You see, I've done Thanksgiving. I've gotten up at dawn on the Wednesday to shop, gone to work, raced home early, stayed up late in the kitchen and then dragged myself out of bed at 5 a.m. to put the bird in and start cooking like a crazy woman. I've done it many times. Most women have done it many times and we all know the secret: It's not worth it. You work like a dog for days and in a matter of 14 minutes it's over; you're left with a mountain of dirty dishes and a carcass that dies a second time for soup that nobody will touch.

So this time I got smart. I ordered out. Which, as the Wall Street Journal reported last week, thank you very much, is becoming increasingly common. And not just in New York City, the takeout mecca of America, but all over. We are exhausted, all of us. I, for one, worked yesterday and I'm working tomorrow.

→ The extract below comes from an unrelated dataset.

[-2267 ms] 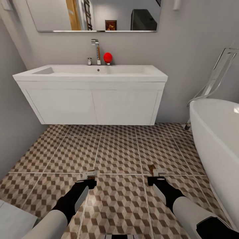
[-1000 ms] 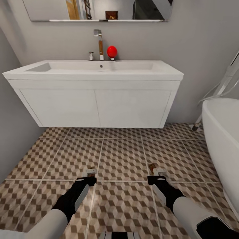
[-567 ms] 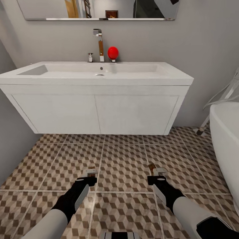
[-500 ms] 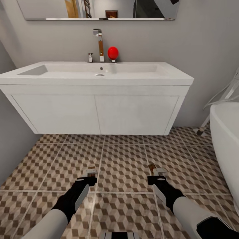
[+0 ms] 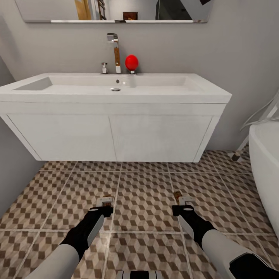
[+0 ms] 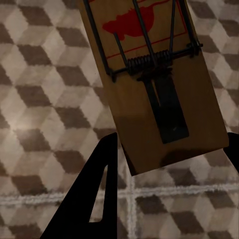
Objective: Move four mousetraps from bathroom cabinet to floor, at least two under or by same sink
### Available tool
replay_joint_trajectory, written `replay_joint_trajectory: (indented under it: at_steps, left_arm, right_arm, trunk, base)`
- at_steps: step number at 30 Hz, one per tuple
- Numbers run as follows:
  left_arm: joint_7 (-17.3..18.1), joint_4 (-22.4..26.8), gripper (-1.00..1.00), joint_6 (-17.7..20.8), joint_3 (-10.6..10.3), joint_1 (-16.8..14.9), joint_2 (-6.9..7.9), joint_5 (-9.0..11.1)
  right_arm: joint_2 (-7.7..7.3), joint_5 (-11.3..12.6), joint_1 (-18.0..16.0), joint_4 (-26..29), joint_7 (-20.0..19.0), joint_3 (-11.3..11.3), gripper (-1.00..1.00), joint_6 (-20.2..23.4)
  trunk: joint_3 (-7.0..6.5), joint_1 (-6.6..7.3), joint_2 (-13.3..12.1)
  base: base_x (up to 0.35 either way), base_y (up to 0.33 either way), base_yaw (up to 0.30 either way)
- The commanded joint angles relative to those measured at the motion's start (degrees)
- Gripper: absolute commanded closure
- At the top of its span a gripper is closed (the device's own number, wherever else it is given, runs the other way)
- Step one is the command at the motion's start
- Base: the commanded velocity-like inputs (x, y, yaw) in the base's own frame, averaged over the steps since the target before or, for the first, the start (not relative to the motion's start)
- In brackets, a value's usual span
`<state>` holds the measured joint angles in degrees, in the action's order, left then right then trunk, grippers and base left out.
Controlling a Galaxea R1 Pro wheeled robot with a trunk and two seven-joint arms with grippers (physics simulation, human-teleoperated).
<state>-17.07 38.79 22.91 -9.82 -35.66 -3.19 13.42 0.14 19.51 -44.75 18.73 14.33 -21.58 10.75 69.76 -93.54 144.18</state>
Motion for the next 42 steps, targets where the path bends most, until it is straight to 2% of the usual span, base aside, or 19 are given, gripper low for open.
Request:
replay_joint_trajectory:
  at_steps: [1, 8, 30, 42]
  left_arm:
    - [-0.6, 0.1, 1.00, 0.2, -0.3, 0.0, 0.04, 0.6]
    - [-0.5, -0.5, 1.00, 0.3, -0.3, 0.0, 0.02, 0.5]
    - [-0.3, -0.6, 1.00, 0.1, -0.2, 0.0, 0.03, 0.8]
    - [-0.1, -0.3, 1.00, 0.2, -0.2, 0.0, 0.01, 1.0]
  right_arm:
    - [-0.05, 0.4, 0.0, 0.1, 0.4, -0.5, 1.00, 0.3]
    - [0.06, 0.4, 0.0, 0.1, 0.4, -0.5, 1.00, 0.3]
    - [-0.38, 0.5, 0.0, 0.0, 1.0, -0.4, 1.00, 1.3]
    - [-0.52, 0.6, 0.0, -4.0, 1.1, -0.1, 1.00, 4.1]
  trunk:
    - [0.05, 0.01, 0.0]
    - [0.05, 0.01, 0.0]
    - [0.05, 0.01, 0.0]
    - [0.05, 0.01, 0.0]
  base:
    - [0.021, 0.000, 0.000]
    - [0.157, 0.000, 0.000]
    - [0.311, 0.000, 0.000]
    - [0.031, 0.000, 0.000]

That's not to say I'm expending no effort on this meal. After all, after I pay for the delivery person ($150, ouch) I'll rush into the kitchen, put everything in my own pots and pans, and then casually fling a string bean or two on the floor, some potatoes in the sink and grease on the counter near the stove.

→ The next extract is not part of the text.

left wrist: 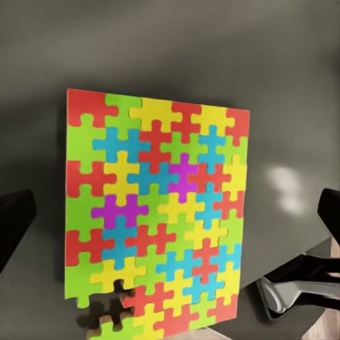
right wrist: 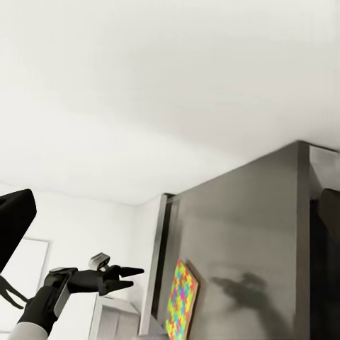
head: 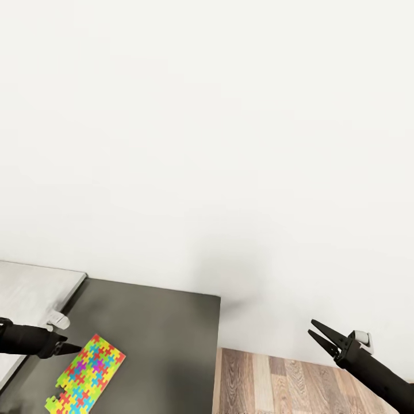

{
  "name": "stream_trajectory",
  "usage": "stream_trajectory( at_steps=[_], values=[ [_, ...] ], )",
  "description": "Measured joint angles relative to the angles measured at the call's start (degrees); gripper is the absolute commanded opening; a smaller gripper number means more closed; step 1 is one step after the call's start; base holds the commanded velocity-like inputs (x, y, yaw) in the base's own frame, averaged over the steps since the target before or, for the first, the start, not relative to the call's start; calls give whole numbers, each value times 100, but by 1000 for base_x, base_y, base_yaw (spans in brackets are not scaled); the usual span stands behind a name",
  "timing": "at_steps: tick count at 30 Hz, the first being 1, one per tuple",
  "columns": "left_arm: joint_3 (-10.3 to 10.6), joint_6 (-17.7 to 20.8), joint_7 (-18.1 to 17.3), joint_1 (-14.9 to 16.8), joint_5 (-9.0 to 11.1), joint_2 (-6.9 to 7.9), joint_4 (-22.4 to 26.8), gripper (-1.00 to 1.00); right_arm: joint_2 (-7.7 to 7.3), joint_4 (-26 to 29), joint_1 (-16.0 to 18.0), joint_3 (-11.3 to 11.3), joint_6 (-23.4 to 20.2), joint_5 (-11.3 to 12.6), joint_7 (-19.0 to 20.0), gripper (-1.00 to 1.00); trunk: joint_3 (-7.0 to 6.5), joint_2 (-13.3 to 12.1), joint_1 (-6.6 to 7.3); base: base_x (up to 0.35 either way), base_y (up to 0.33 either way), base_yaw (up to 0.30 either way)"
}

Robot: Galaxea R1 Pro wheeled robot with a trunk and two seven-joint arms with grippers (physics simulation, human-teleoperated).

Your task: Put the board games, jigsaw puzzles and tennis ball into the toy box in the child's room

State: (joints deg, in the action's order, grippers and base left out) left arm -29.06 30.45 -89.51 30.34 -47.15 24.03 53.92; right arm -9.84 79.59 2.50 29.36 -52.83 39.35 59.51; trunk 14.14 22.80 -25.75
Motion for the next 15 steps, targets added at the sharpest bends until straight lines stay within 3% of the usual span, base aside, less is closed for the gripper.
stream_trajectory(
  at_steps=[15],
  values=[
    [0, 38, 0, 0, 6, 0, 0, 100, 10, -6, 0, -5, 0, 0, -14, 100, 138, 0, 0, 0, 0, 0]
  ],
)
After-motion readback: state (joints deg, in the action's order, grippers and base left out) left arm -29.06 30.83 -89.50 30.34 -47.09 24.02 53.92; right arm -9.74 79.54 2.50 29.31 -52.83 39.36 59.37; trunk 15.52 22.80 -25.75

I don't want to be found out. Why? I'm not too exhausted to feel twinges of pride, guilt or shame.

Certainly, my husband won't notice that anything is awry. I married the right man for a lot of reasons but none more obvious than his indiscriminate palate. This is a man who as a New York City kid looked forward to eating in the public school cafeteria. He had me clutching my stomach with his loving description of the hot lunch that came with a mound of whipped potatoes with a little dent on top filled with gravy. Poor Mike.

He also still believes this awful lie I told when we were first dating. He had said he loved homemade pies but his mom never made them. So on our first holiday together I gave him an apple pie with that perfect crisscross pastry top. Of course, I had bought it but told him I had made it. He nearly passed out he was so moved. It was a clincher moment in our relationship, and I should be ashamed but I'm not. I could make that crust if I put my mind to it.

My view of cooking has always been if you can read you can cook. In fact, I've always seen myself as being like Audrey Hepburn (sort of) in the 1954 version of "Sabrina." Send me to a fancy cooking school in Paris and not only will I come home with a better haircut, but I'll be able to crack an egg with one hand. It's all in the wrist.

So not only am I a cheater but I'm a guiltless one.

My older sisters probably won't sense anything wrong today, either. Meredith, a lawyer who runs a big business and a busy household, is a decent cook who has more or less adopted Mom's style: to broil, boil and burn. Faith, a slim architect and non-meat eater, is hopeless: Her idea of gourmet cooking is chips with two kinds of salsa.

The one person who must never know about my faux Thanksgiving is my dear friend Liz. Not only does she have two kids, a full-time job and a second career as an author, but a week after she moved into her new house in the suburbs it was camera-ready for Architectural Digest.